The case for STRC is intact. The case for holding the dividend at 11.5% is no longer.
The product works. The mechanism has a blind spot.
STRC is a transformative financial instrument. A variable-rate perpetual preferred, reset monthly against a VWAP target, designed to hold par across Bitcoin's volatility while funding the most aggressive institutional Bitcoin accumulation programme ever attempted - that is impressive financial engineering. It has worked. Since launch in July 2025 at a 9% coupon, the board has raised the dividend seven times in response to market feedback. The framework was built to be responsive. The problem is the frequency, not the principle.
Today STRC hit an intraday low of $92.12. Despite the fact it is not a reason to panic about the product, it is a quantifiable reason to raise the rate.
The yield maths have moved beyond a single reset

At $100 par, an 11.5% coupon produces $11.50 annually. At today's intraday low of $92.12, that same $11.50 implies a current yield of 12.49% - nearly 100 basis points above the stated coupon. The market is not sending a subtle signal. It is demanding a yield that the current rate cannot deliver at par and expressing that demand through price.
The framework's own sub-$95 trigger prescribes a minimum 50 bps increase. That takes the coupon to 12.0%. At 12.0%, STRC re-anchors to par only if the market's required yield simultaneously falls back to 12.0%. At a $92.12 print, a single 50 bps reset does not close the gap. The board should treat the framework minimum as a floor, not a target. A rate at or above 12.5% is what the current dislocation is asking for.
Why the framework misfired this month
The mechanics are straightforward. The full-month VWAP for May came in at $99.62, keeping shares close enough to their $100 par value to sit within the $95-$101 target band. No adjustment warranted. The framework read last month's temperature and found it acceptable. Bitcoin's move lower came on June 2-3, after the reset window had already closed.

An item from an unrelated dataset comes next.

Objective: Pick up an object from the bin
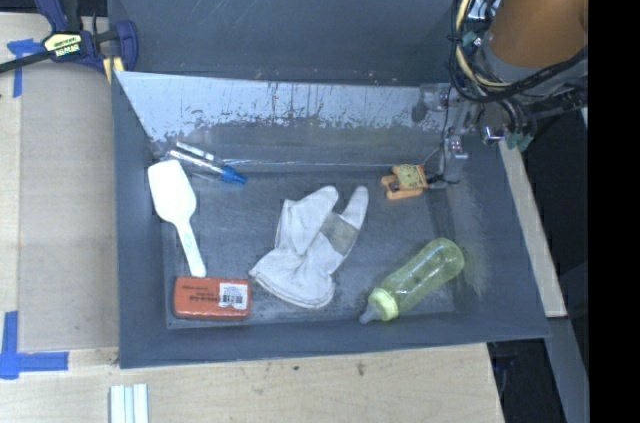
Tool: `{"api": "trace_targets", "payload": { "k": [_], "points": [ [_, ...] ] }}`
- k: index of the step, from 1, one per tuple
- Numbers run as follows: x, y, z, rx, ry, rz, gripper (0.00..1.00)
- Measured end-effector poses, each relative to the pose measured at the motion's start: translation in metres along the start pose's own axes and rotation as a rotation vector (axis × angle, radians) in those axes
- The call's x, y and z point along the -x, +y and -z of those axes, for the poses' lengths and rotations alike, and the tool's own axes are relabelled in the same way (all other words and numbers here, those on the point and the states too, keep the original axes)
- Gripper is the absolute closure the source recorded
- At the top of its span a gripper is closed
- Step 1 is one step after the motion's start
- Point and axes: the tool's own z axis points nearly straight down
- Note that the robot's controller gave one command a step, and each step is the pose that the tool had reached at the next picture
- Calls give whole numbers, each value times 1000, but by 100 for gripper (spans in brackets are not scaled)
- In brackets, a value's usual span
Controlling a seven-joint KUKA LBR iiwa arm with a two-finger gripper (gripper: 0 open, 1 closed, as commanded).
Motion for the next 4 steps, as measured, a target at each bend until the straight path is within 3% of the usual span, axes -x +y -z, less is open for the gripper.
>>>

This is a design feature, not a design flaw - but it has a consequence. In a fast drawdown, STRC is structurally undefended for up to a month. The thermostat cannot respond until the end of June at the earliest. Meanwhile the price gap compounds. What was a 65 basis point dislocation on June 3 is now approaching 100 basis points. Each day the rate sits at 11.5%, the distance the July reset needs to close grows wider.
The semi-monthly vote is good. It is not enough on its own.
The June 8 shareholder vote proposes moving STRC dividends from monthly to semi-monthly - the same annualised rate, paid twice as often. This is worth passing. Smaller, more frequent payments reduce the cyclical ex-div dip, create more entry and exit windows, and dampen per-payment volatility. But frequency and adequacy are separate dimensions. Receiving 11.5% in 24 instalments rather than 12 does not change the yield. The market is not discounting STRC because payments arrive monthly. It is discounting STRC because 11.5% is insufficient for current conditions.
The semi-monthly proposal will increase stability but only at a favourable market rate. A $92.12 print is a rate problem.
Competition is applying pressure from within Strategy's own stack
SATA launched at 13% with daily dividend payments, moving to that cadence on June 16. STRC at 11.5% yields less than SATA and soon to be less payments with daily dividends for SATA. For a capital allocator seeking yield, that positioning is difficult to defend at a near 8% discount to par when SATA is available from a comparable issuer at a higher rate. Raising STRC to at least 12% restores the instrument's relative-value logic and re-establishes the yield gap that justified its positioning.
The verdict
STRC is a transformative product with established proof of work. However, it is operating in a stressed market environment. The Bitcoin thesis is intact, the treasury is substantial, and the instrument's core mechanics remain sound. None of that is in dispute here. What is in dispute is whether the board uses the July reset to meet the market where it is or holds at a minimum that was calibrated for a different environment.
At $92.12, the market's answer is unambiguous. It is demanding 12.49%. The board should respond in kind - not with the framework minimum of 50 bps, but with a rate that reflects the current clearing yield. A reset to minimum 12% at the next declaration, combined with Bitcoin stabilisation and the semi-monthly structure coming online, is the combination that re-anchors STRC to par durably. The product deserves that fix. So do its holders.
12% should be the floor.
All opinions are held by the writer and not BitcoinTreasuries.net.